Seafarers can breathe easy. Dreaded pirate attacks on the Gulf of Aden, the Somalian coast and Omani coast have been checked and ships can now sail smoothly through the Indian Ocean.

From January 1, 2023, the High Risk Area (HRA) warning on the Ocean has been removed.

The safe transit of trading vessels through one of the world’s busiest ship lanes is good news and critical for India. Nearly 13 per cent of India’s trade is dependent on the Gulf of Aden route, and thousands of Indian seafarers work on the hundreds of foreign ships transiting the Indian Ocean every day.

The HRA was created in the Indian Ocean at the height of the Somali piracy threat in 2010.

No more guards

The International Chamber of Commerce International Maritime Bureau, which tracks piracy attacks globally, said the total number of attacks in the Indian Ocean region attributed to Somali pirates peaked in 2011, when 237 incidents were recorded. This soared to 557 between 2010 and 2014 but declined sharply to 14 between 2015 and 2020.

Industry associations — the Baltic & International Maritime Council (Bimco), the Cruise Lines International Association (CLIA), the International Chamber of Shipping, the International Association of Dry Cargo Shipowners (Intercargo), the International Association of Independent Tanker Owners (Intertanko), the International Marine Contractors Association (IMCA) and the Oil Companies International Marine Forum (OCIMF) — jointly announced the removal of Indian Ocean HRA from January 1, 2023, due to a significant improvement in the piracy situation. The removal of HRA means seafarers don’t need armed guards. There will now be less stress on board although companies will remain vigilant, said Sanjay Prashar, former National Shipping Board member.

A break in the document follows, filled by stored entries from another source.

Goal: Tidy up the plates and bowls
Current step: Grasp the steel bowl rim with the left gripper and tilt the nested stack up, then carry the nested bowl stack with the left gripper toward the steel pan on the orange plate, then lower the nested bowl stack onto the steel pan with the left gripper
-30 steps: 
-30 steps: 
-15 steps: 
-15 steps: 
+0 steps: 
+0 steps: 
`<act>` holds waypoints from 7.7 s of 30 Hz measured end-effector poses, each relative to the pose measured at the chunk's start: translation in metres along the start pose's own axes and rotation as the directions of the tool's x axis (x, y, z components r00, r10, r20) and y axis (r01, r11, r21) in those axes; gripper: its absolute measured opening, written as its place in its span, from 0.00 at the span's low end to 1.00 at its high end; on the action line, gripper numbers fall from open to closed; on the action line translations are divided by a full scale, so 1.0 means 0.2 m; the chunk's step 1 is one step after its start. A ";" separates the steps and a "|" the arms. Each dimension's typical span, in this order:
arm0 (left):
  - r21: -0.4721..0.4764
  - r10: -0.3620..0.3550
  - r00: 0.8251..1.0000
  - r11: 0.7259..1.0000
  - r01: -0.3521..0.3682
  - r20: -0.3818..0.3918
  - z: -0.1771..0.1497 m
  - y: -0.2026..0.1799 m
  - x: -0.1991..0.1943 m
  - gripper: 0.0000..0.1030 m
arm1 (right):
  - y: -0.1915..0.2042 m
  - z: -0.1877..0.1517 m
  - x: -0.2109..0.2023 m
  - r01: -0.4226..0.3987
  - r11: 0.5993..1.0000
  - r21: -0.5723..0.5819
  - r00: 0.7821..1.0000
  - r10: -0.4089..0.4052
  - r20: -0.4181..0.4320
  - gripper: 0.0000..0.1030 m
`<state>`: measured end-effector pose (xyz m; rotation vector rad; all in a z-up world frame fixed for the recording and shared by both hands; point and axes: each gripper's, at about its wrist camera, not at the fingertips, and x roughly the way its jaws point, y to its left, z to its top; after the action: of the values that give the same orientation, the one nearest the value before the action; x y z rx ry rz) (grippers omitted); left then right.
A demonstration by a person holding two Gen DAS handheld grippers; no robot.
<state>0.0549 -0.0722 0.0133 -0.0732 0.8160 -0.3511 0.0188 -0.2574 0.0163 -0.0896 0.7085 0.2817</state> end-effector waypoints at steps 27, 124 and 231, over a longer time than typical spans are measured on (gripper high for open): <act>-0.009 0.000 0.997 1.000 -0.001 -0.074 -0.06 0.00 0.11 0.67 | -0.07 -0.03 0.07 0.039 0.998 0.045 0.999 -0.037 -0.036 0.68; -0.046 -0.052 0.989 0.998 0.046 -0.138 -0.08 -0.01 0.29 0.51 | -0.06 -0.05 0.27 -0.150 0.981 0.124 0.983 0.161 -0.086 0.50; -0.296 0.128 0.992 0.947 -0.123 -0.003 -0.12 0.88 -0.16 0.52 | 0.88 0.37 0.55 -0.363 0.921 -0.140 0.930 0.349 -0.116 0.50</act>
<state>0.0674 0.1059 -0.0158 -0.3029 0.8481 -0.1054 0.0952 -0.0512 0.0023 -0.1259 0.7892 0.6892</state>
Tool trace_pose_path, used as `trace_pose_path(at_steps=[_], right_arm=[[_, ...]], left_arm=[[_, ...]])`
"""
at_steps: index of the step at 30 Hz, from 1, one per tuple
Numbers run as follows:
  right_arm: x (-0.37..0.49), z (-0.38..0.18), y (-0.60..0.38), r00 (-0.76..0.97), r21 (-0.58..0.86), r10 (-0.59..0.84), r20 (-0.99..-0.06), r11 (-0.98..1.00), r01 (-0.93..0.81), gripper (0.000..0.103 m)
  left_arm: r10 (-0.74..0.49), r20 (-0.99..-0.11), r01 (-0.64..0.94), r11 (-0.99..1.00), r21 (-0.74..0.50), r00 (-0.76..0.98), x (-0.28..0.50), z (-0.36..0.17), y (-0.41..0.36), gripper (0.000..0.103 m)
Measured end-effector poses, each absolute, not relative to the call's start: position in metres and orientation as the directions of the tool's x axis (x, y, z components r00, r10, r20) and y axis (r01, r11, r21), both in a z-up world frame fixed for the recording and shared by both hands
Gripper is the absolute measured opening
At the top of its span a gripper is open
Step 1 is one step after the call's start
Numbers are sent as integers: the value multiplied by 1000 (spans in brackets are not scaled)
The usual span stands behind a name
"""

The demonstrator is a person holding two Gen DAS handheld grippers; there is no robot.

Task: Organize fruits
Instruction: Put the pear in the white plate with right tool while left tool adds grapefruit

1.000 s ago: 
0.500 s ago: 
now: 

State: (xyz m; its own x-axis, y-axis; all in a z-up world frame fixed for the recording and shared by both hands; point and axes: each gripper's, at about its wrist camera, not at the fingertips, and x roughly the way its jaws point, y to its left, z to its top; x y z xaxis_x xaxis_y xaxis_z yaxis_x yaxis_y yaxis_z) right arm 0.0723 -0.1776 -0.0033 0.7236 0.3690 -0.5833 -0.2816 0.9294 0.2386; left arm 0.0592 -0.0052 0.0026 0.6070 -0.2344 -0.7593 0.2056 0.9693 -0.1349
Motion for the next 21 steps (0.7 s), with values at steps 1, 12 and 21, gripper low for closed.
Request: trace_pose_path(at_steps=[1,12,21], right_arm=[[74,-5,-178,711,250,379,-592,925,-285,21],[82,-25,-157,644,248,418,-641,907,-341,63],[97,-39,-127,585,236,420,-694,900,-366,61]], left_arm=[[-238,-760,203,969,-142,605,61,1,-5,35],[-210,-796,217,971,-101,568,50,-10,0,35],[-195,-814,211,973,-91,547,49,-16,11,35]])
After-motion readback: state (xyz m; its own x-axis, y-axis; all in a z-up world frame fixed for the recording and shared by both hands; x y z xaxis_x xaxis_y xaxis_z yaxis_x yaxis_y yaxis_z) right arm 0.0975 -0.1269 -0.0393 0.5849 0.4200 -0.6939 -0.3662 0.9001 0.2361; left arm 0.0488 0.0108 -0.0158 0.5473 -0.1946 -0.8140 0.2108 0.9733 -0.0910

The drop in piracy attacks in the Indian Ocean has been mainly attributed to the joint combat efforts by various countries, including India.

The Ministry of Shipping estimates that Indian imports through the Gulf of Aden route was valued at around $50 billion and exports at $60 billion. Although this accounts for only 13 per cent of India’s trade, the crew of several foreign vessels is Indian. India’s large seafaring community (approximately 100,000 in number) accounts for 6-7 per cent of the world’s seafarers.

The Indian Navy commenced anti-piracy patrols in the Gulf of Aden from October 2008.